Admita-se, o filme terá pouca chance num mercado de audiovisual doentio como o brasileiro. Que importa? “Sertânia” é um exercício de retorno ao sertão de um especialista no tema desde seu clássico documentário “Viramundo”, de 1965.

O que primeiro impressiona nessa descrição não raro delirante da trajetória do cangaceiro Gavião é a liberdade que a conduz. Sarno organiza seu filme como um quebra-cabeças cuja modernidade não deixa de fazer lembrar o novo “Twin Peaks” de David Lynch. Começando por um Gavião agonizante, é em torno da evocação de momentos de sua vida —evocação que evita a cronologia— que ele se arma.

Temos quase uma antologia de razões para o pouco comercial que é o filme. Não só a narrativa é não linear e em preto e branco, mas ainda é rebatida por certa opacidade. Sobretudo para o espectador que conhece mal a história do cangaço, onde Gavião é figura relevante, mas nada comparável a Lampião ou Corisco.

Homem com expressão de delírio em fotografia preto-e-branca
Cena do longa 'Sertânia', de Geraldo Sarno - Divulgação

No entanto, como ressalta o diretor, ele é uma figura única, pois deixa o sertão, vive em São Paulo, alista-se no exército e, após a morte da mãe, retorna ao Nordeste e entra para o cangaço.

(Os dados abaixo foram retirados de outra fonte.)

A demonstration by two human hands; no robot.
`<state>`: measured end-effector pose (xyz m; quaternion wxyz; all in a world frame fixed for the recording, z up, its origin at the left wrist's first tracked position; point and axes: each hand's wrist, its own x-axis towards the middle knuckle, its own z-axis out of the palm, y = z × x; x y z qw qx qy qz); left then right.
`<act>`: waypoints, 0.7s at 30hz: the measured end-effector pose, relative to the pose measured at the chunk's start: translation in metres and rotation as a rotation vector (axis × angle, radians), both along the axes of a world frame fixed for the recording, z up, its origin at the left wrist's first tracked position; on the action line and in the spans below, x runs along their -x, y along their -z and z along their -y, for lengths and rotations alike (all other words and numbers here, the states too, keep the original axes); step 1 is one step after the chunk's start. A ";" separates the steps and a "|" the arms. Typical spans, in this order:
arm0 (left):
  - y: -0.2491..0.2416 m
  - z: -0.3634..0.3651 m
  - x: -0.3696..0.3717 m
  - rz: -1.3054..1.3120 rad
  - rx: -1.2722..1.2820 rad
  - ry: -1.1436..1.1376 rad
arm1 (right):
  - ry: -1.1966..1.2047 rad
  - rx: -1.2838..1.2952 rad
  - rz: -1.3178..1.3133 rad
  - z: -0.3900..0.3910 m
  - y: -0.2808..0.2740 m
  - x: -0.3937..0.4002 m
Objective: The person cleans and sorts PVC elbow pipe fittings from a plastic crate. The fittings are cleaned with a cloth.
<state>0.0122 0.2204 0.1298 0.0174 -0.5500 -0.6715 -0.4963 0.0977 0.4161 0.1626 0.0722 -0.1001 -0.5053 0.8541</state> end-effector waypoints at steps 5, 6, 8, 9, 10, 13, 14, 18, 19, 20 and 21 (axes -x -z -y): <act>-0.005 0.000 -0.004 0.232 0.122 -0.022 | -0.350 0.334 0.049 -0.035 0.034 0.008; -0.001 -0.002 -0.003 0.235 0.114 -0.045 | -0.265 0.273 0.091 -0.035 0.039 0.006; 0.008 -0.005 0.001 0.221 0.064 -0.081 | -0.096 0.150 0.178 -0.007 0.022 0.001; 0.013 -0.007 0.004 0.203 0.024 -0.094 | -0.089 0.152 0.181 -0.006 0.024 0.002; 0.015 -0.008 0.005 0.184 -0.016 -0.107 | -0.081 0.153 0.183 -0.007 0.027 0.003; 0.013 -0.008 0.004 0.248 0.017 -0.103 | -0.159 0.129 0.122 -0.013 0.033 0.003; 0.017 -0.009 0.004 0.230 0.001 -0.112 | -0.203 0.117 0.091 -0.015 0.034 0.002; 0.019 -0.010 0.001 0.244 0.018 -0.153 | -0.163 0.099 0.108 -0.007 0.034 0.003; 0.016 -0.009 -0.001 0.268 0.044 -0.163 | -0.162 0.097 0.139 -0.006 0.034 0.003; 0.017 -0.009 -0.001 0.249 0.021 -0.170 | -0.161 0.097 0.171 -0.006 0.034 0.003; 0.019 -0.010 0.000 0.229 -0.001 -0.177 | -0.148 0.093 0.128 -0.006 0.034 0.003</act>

Eis um ponto central da narrativa: para Sarno, São Paulo e o sertão são duas faces da mesma moeda. Daí as imagens de arquivo, quase caóticas, do trânsito e do trabalho na indústria inseridas no filme (e na memória de Gavião). Memória que se mistura ao delírio, como na bela sequência da visita de Gavião à terra dos mortos, onde vai buscar o pai.

Sarno, 81, mostra-se disposto a ousar em todas as áreas que seja possível, das referências que se acumulam —Glauber, Guevara, Homero e por aí vamos— sem por isso serem intromissões, à fotografia (e mais ainda a uma câmera difícil, sempre móvel, sempre estável). A mais bela citação está na cena que o diretor referencia Giotto, mas que mais parece uma pintura bizantina.

Talvez num ponto o filme falhe, sobretudo no início: vale-se excessivamente dos efeitos da montagem digital —no que lembra o Francis Ford Coppola do “Drácula de Bram Stoker” (1992) e por duas vezes mostra, sem nenhum ganho aparente, a atividade da equipe de filmagem.

Pode ser um gesto de rebeldia diante de um cinema contemporâneo um tanto conformista, mas não acrescenta nada ao filme, bem mais que interessante em seu conjunto.